▸ **YOUR TASK**: Give the number of lines below that hold "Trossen", and only that.

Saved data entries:

⁂

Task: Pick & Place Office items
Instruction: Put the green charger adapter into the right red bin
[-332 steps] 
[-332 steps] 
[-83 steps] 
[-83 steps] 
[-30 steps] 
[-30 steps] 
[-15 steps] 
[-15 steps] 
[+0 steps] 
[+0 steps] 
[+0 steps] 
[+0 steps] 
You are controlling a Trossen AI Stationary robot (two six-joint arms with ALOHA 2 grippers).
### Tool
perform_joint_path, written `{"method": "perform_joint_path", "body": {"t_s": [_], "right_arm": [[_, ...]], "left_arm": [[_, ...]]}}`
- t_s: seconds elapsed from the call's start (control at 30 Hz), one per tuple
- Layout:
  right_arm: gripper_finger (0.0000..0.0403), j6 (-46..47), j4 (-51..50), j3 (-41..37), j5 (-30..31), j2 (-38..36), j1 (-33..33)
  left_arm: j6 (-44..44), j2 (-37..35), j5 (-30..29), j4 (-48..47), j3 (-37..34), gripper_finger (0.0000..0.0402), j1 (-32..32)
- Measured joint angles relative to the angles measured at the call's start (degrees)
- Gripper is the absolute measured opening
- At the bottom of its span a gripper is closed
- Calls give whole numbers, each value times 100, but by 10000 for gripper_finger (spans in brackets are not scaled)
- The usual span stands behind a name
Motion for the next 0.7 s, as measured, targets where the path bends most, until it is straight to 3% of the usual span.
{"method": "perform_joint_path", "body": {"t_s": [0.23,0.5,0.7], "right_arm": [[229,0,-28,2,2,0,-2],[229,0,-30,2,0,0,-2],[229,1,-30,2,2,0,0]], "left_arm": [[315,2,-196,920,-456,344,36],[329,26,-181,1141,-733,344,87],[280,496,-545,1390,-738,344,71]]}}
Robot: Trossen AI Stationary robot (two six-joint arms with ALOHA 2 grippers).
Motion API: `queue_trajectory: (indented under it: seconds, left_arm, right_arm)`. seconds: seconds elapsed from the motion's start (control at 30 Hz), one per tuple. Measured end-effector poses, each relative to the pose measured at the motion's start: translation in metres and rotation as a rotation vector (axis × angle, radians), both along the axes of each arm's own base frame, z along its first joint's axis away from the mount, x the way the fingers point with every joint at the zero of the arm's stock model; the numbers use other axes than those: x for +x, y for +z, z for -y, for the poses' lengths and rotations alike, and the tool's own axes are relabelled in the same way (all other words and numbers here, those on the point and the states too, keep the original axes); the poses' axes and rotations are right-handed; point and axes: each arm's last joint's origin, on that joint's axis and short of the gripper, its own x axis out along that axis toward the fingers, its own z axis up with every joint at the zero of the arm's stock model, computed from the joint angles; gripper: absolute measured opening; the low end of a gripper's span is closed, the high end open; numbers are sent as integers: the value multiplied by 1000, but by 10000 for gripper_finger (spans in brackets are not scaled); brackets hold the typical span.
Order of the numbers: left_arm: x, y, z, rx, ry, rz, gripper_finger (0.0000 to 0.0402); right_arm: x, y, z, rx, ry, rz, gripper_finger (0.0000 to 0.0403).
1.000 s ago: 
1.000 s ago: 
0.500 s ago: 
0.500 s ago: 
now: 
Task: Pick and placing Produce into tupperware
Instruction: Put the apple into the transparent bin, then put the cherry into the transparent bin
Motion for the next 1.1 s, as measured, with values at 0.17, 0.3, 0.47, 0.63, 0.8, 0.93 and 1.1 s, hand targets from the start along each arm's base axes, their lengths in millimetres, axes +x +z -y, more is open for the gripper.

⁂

▸ **EXERCISE ANSWER**: 2